Certificate chains and trust

Browsers and operating systems ship with a built-in list of trusted root Certificate Authorities — organizations like Let's Encrypt, DigiCert, and Sectigo that have been vetted. Your server's certificate is not signed directly by a root CA; instead, it is signed by an intermediate CA, which is signed by the root. This chain of signatures is called the certificate chain or chain of trust.

When your server serves a TLS connection, it should send the certificate chain — your certificate plus any intermediate certificates — so the client can walk the chain up to a trusted root. Missing intermediates are a common misconfiguration that causes certificate errors on some clients even when the certificate itself is valid.

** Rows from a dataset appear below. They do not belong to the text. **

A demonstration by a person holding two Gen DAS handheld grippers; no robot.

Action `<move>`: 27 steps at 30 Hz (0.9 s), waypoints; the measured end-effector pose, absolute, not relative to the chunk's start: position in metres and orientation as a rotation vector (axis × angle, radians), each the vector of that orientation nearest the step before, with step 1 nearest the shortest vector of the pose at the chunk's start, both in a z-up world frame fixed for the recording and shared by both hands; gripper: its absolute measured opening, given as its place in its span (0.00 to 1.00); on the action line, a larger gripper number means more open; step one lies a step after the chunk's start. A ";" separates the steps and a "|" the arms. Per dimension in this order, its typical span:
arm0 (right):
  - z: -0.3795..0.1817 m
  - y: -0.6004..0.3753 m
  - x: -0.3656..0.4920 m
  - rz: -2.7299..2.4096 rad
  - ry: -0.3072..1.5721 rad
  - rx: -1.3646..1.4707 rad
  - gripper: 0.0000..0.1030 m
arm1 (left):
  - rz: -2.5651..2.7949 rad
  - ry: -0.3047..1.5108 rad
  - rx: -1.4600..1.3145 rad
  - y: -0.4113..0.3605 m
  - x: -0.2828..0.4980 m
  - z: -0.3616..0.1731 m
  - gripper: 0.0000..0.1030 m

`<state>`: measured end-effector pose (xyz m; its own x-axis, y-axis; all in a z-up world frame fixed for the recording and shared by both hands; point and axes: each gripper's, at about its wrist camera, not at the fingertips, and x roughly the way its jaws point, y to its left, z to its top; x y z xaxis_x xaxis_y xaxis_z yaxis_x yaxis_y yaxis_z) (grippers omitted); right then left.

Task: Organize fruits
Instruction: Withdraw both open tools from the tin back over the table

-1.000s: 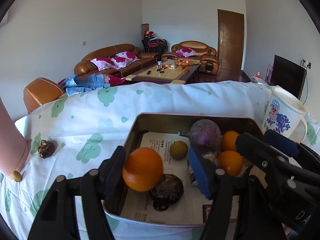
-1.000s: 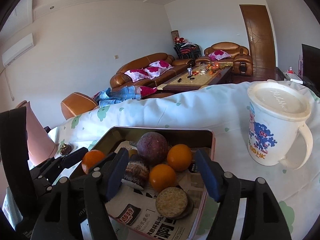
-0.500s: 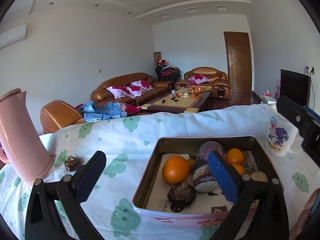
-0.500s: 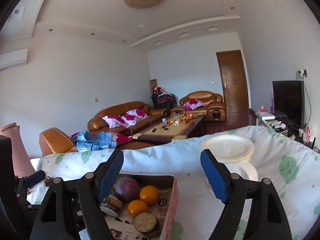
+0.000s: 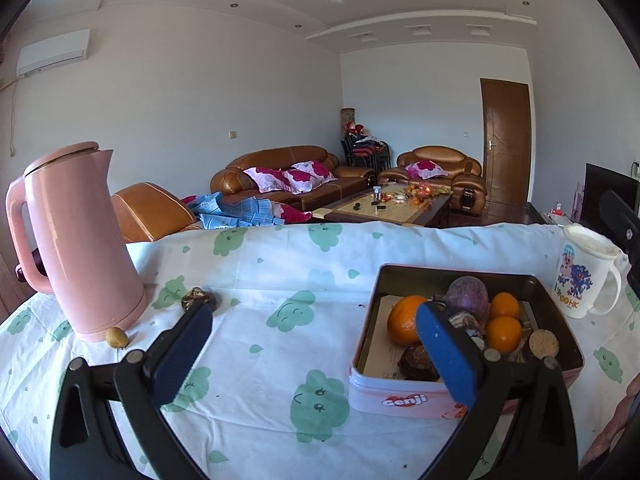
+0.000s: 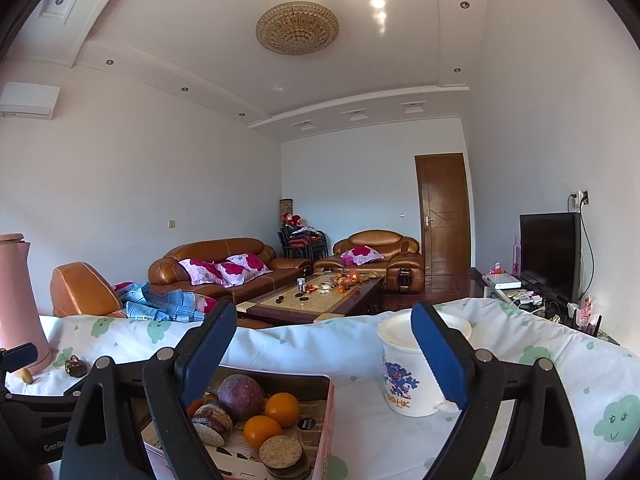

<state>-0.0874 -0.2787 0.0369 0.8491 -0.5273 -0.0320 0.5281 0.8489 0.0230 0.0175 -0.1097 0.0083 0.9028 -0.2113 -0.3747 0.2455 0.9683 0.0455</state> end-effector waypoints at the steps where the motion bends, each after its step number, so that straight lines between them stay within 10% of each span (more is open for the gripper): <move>1: 0.037 -0.279 -0.088 -0.563 0.022 0.032 0.87 | -0.233 0.379 0.089 -0.107 0.017 0.008 1.00; 27: 0.027 -0.244 -0.081 -0.537 0.099 0.238 0.89 | -0.120 0.371 0.173 -0.030 0.035 0.006 1.00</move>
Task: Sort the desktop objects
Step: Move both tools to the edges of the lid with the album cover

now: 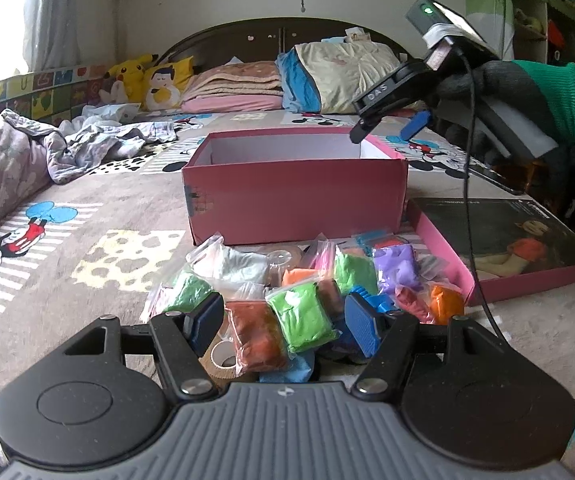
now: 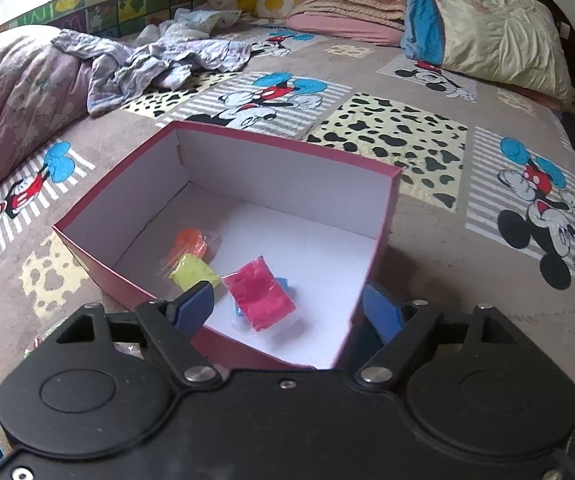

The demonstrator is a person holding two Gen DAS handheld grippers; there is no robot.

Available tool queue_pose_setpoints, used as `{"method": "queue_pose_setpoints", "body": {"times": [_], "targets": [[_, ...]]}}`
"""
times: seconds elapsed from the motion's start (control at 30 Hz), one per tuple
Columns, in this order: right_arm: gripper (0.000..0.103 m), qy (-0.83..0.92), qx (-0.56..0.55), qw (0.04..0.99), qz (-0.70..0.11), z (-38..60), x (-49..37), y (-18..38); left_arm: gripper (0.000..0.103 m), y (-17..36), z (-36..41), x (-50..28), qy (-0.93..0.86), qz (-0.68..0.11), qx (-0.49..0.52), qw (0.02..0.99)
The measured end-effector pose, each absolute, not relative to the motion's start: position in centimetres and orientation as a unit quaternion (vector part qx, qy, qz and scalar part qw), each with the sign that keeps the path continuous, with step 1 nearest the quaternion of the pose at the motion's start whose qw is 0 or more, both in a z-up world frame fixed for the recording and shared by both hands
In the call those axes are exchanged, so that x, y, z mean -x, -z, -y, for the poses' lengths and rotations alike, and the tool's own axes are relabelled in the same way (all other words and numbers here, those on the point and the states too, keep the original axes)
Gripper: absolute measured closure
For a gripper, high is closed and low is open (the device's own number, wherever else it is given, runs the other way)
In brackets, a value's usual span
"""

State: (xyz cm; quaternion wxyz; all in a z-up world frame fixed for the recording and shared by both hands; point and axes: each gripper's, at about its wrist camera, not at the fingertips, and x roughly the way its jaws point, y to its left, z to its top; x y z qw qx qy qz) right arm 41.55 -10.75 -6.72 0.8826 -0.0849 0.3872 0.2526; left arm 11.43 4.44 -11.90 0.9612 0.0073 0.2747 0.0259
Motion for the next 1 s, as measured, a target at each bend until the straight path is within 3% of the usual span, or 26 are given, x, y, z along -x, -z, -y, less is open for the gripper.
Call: {"method": "queue_pose_setpoints", "body": {"times": [0.17, 0.2, 0.23, 1.0], "targets": [[0.012, -0.244, 0.076, 0.886, -0.387, 12.9, -40.7, 6.4, 0.035, 11.6, -3.4, -12.3, -0.016, -0.281, -0.015, 0.959], [0.012, -0.244, 0.073, 0.886, -0.387, 13.6, -40.5, 6.4, 0.025, 11.5, -3.2, -12.5, -0.012, -0.282, -0.016, 0.959], [0.012, -0.244, 0.068, 0.886, -0.387, 14.2, -40.2, 6.4, 0.022, 11.5, -2.9, -12.7, -0.006, -0.282, -0.017, 0.959], [0.005, -0.117, -0.110, 0.922, -0.352, 38.1, -28.0, 10.3, 0.022, 11.0, 4.3, -21.8, 0.111, -0.298, -0.002, 0.948]]}}
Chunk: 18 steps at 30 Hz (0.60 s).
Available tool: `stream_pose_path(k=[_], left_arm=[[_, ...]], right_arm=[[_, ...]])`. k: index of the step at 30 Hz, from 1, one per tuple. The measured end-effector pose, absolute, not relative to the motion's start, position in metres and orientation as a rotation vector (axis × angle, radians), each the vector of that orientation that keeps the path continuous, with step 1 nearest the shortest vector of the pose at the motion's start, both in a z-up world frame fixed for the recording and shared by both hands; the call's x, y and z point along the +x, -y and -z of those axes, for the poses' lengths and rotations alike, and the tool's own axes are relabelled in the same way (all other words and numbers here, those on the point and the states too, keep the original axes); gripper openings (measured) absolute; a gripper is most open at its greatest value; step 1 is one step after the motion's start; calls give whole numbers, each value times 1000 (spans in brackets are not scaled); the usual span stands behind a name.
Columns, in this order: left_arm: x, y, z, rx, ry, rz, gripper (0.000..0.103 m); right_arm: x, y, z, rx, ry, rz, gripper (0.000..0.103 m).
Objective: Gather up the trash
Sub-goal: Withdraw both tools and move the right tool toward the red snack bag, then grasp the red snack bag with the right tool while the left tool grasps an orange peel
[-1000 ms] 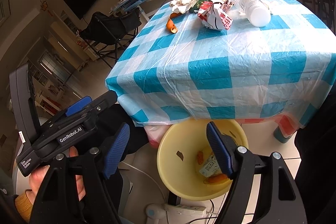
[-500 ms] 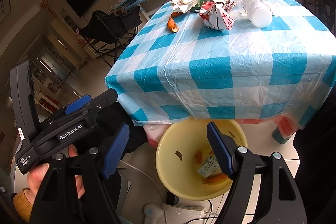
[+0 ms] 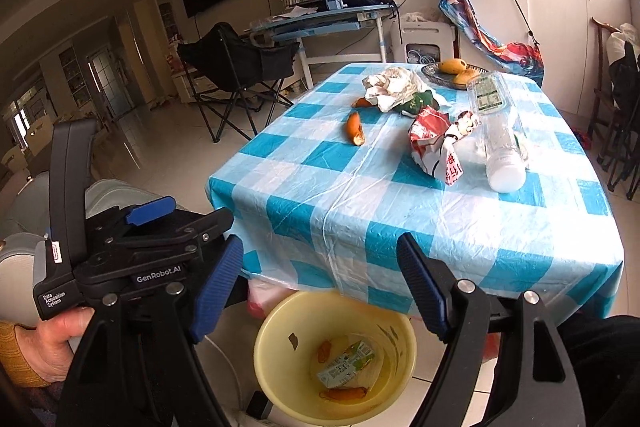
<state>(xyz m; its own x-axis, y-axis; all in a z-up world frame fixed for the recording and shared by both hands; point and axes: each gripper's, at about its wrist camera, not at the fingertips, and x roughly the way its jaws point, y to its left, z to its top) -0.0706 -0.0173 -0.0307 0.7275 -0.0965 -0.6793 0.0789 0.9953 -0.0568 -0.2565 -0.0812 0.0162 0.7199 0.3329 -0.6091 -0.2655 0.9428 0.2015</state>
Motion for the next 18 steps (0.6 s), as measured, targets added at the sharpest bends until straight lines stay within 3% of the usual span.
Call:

Protecting the private key

• Never commit it to source control. Treat *.key and *.pem private key files the same as passwords.
• Restrict file permissions. On Linux, private key files should be readable only by the web server process: chmod 600 server.key.
• Use a passphrase for stored keys. Encrypting the key file at rest means a stolen file is not immediately usable. Automated systems that need to load the key at startup typically store the passphrase in a secret manager rather than leaving it unencrypted.
• Consider HSMs for high-value keys. A Hardware Security Module stores the private key in tamper-resistant hardware and performs signing operations without the key ever leaving the device.
• Automate certificate renewal. Short-lived certificates (Let's Encrypt's 90-day model) limit the exposure window if a key is compromised. Tools like Certbot and cert-manager handle renewal automatically.
• Revoke immediately if compromised. If the private key is ever exposed, revoke the certificate through your CA and reissue with a new key pair. Do not reuse the same private key after revocation.